As the gazers pointed toward a star in the horizon, seemingly lower to the ground, Andy Nielson explained why it looked like it was twinkling.

“It’s flashing because it’s down in the mush,” he said. “We’re looking through miles of atmosphere.”

But if you look straight up instead of out into the distance, the stars are clearer because there is less atmosphere, or mush, to look through.

Kate Poss, the new teen contact at the library, said she loves bringing people out there and getting them to look at the night sky.

“It kind of opens their mind, in a way,” she said. “I feel lucky to see this.”

At the end of the event, a double star called Albireo was also visible.

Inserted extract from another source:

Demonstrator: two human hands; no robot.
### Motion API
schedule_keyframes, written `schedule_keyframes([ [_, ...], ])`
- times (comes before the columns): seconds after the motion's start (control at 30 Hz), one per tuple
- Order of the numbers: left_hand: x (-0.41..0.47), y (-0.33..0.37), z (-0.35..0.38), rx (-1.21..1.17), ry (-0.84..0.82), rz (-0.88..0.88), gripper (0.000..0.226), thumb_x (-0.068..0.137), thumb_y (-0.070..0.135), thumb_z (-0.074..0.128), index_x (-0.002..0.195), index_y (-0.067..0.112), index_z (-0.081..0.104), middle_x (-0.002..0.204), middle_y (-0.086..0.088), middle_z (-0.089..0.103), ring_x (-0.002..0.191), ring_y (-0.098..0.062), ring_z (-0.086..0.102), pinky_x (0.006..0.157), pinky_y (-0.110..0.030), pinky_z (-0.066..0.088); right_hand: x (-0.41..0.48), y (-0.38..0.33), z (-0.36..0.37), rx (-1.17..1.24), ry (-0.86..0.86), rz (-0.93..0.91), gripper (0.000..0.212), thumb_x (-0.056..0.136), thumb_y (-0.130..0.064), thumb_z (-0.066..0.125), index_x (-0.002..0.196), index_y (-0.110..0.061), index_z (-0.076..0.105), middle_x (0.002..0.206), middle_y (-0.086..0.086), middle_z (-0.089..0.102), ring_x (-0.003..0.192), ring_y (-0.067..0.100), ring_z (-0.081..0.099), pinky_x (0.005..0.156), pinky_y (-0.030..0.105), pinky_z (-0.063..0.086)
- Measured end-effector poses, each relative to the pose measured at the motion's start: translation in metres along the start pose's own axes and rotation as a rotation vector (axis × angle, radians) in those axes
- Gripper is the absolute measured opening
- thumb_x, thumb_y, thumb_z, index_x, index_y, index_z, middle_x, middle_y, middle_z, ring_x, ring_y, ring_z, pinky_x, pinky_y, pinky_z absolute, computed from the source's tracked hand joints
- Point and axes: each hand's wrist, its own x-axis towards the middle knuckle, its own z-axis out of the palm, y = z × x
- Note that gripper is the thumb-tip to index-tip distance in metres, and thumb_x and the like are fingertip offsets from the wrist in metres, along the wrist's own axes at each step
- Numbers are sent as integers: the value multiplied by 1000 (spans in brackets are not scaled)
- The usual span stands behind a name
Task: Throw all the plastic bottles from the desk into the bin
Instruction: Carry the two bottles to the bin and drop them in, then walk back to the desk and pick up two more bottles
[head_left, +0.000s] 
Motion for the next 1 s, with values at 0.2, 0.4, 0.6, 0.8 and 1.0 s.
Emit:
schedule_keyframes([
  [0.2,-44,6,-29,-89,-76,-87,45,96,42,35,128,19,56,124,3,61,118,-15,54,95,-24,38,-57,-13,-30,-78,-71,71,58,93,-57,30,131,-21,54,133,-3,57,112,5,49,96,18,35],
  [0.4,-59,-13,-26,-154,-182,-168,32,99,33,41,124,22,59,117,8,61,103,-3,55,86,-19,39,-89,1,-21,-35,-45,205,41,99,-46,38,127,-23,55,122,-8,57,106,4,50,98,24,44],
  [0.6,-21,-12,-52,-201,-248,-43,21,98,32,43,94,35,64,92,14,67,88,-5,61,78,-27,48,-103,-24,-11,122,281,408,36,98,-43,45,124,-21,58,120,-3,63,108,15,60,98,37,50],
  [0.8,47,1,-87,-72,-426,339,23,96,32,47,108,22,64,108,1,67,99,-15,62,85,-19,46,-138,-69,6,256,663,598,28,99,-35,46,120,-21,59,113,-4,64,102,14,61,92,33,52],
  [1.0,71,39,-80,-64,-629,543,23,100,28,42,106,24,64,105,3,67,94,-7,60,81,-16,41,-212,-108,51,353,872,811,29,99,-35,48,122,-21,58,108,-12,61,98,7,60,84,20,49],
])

“I’m trying to find Albireo,” Pullen said as he crouched next to his telescope and adjusted the eyepiece.

As it turns out, Albireo looks as though it’s one star if you’re looking up without a telescope. But when you look through the eyepiece, two stars appear. They are bound together by their mutual gravitational attraction.

This is common for stars. The solitary sun is somewhat unusual among the heavenly bodies of the universe.